Dimension 3: Replaceability
- How hard would it be to remove?
- Are there alternatives?
- Could the functionality be implemented in-house?
- Is the API standard or idiomatic?
A dependency you can't replace is leverage you've granted to its maintainer.
Dimension 4: Trust
- Reputation of the maintainer or organization
- Code quality (skim the source)
- License (GPL, MIT, BSD, proprietary, none)
- History of security issues
- Supply chain practices (signed releases, 2FA on publishes)
Dimension 5: Cost
- Time to evaluate, integrate, maintain
- Risk of breaking changes
- Lockfile entropy
- Potential security exposure
- Bundle size impact (for client-side)
Every dependency has a cost. Free packages aren't free.
Workflow
Step 1: Inventory
Run a dependency listing:
# npm/yarn/pnpm
npm ls --all --json
# pip
pip list
# gem
bundle list
For each top-level dependency, categorize (critical / supporting / dev). For transitives, you generally don't manage individually unless one becomes a problem.
Step 2: Audit
Run the security audit:
npm audit
yarn audit
pip-audit
bundle audit
For each finding:
- Severity (critical, high, medium, low)
- Package and version
- Fix available?
- Used directly or transitively?
Step 3: Categorize and prioritize
| Severity | Direct dep | Indirect dep |
|---|---|---|
| Critical | Patch today | Patch this week (if a fix exists; track if not) |
| High | Patch this week | Patch this month |
| Medium | Patch this month | Track; patch with next round |
| Low | Track | Track |
Critical and high in production code are emergencies. Low and medium are scheduled work.
Step 4: Test before merging fixes
Even patch-level updates can break things. For critical dependencies:
- Run the full test suite
- Smoke-test in staging
- Watch the monitoring after rollout
For supporting and dev:
- Run the test suite
- A failed test is OK to investigate; don't merge a known-broken update
Step 5: Plan major version upgrades
Major versions break things. Plan rather than rush.
For each major upgrade:
- Read the changelog and migration guide
- Estimate the migration effort
- Schedule the work (don't do it under deadline pressure)

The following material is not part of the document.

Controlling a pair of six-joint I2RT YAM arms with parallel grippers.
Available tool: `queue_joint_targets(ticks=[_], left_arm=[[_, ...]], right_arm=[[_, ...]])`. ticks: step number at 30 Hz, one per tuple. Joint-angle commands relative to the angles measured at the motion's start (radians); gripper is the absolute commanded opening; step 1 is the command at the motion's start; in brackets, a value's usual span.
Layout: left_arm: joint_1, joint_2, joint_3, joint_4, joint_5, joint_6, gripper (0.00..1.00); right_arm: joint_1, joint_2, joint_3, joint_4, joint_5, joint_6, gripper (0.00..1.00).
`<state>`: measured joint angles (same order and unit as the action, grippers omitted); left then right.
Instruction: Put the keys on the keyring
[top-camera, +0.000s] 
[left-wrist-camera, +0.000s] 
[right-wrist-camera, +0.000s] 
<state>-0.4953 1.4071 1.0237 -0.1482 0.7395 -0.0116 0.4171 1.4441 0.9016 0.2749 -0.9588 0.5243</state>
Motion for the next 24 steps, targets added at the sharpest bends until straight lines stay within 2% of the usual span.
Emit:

- Branch and test thoroughly
- Plan a staged rollout if it's a critical dependency
Don't sit on major versions indefinitely. The longer you wait, the more painful the upgrade.
Step 6: Set the policy
Document:
- Update cadence (e.g., monthly review, quarterly upgrades)
- Security response SLA (e.g., critical within 24h)

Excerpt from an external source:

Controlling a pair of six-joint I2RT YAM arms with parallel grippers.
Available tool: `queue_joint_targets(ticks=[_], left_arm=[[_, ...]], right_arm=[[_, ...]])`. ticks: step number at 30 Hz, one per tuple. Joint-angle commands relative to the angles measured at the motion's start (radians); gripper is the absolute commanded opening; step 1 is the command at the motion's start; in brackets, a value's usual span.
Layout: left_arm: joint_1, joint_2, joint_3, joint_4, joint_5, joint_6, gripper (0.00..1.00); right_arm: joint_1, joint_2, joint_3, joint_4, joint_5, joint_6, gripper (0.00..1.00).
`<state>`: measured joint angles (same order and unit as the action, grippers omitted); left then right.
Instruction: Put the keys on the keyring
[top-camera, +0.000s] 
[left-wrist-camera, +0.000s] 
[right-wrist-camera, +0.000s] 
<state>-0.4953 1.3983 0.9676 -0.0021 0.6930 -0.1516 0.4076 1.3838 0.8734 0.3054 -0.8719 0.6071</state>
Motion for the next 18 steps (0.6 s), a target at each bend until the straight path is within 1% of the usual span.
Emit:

- Approval for new dependencies (who signs off)
- Removal criteria (when do we drop a dependency)
- Pinning strategy (exact, narrow range, broad range)

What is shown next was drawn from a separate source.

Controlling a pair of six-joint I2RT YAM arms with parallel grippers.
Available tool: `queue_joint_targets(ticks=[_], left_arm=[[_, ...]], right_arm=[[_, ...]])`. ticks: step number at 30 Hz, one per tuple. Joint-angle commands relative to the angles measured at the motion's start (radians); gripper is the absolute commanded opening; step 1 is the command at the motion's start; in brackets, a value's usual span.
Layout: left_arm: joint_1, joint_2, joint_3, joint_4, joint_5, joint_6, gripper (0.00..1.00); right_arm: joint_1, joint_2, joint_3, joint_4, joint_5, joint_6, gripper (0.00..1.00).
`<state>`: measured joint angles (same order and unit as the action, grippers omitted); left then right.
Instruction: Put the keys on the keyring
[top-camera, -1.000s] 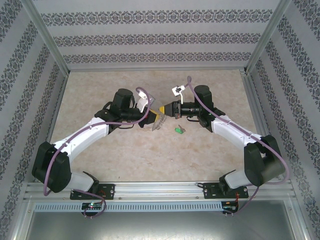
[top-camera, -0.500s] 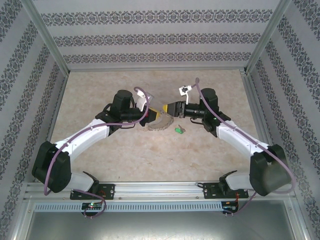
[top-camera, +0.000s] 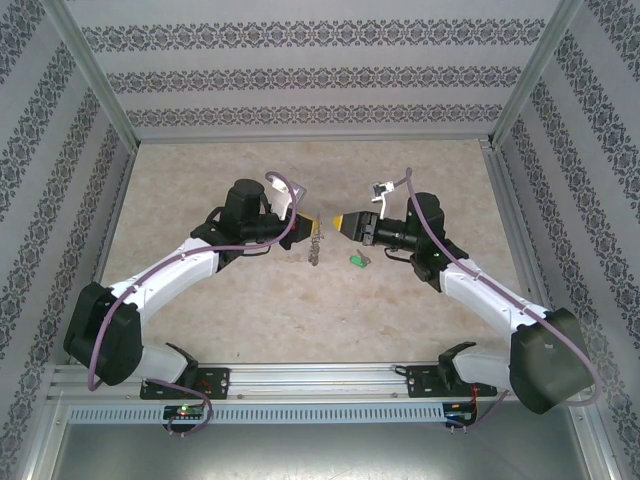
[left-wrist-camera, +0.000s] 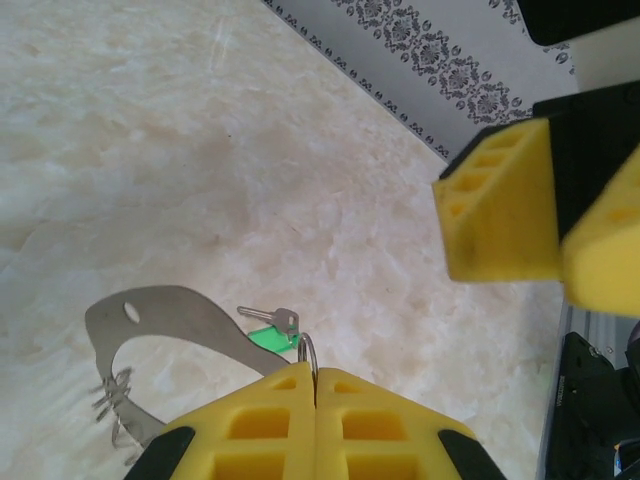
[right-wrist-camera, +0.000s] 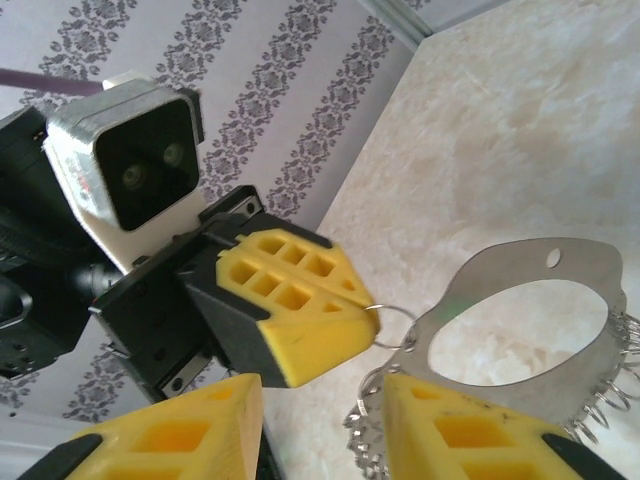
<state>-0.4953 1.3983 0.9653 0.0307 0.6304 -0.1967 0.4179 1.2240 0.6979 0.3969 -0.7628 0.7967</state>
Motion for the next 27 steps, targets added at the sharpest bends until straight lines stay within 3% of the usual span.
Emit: queue_joint_targets(ticks=[1,11,21,27], left_arm=[[0.0,-0.016,0.025,0.034,0.014,0.0,0.0],[0.009,-0.05,0.029,-0.011,0.149,0.144,0.0],[0.029,-0.05,0.059,-0.042,0.235,0.198,0.0],[0.037,-0.05,0.081,-0.045,0.264,0.198,0.0]], right_arm=[[0.012,-0.018,-0.003,0.035,0.003,-0.004,0.38],[-0.042,0.101,0.029,0.047,-0.161,-0.248,0.36],[-0.123,0.11,0.079,0.087,-0.286,-0.275,0.34],[-0.116,0.136,0.109,0.1,-0.309,-0.257,0.33]])
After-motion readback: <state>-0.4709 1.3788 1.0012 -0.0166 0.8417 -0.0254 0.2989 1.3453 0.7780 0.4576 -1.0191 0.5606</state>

The policy is what survives team turnover. Without it, dependency management becomes chaotic ad hoc work.
Step 7: Automate
- Renovate or Dependabot for automatic update PRs
- CI runs audit on every PR
- Block merges on critical advisories (with override path for false positives)
- Notify on advisories for installed packages
- Lockfile diff in PR review
Automation reduces toil. Manual checking doesn't scale.
Step 8: Audit usage periodically
Quarterly:
- Dependencies installed but not imported anywhere (run a tool like
depcheck) - Major versions behind (more than 1-2 majors behind = upgrade plan needed)
- Unmaintained packages (last commit over a year ago = consider replacing)
- License audit (anything that's changed terms?)
Remove what's not used. Replace what's unmaintained.
New dependency evaluation
Before adding a new dependency, answer:
- What problem does this solve?
- Could we solve it without a dependency? (Often yes for small problems.)
- What alternatives exist?
- Is the package actively maintained?
- What's the install size and bundle impact?
- What are the transitive dependencies? (Worth a quick scan.)
- What's the license?
- What's the security history?
- How replaceable is it?
Default: don't add. Add only when the value clearly exceeds the cost. The cost includes ongoing maintenance, not just installation.
Dependency removal
When removing a dependency:
- Identify all usages (search the codebase)
- Replace each usage (with native code, another dependency, or a no-op)
- Remove from package.json or equivalent
- Update lockfile (run install)
- Verify tests pass
- Verify build size went down (or stayed the same)
- Document the removal in the changelog
Removed dependencies sometimes leave config files, CI hooks, or imports behind. Search broadly.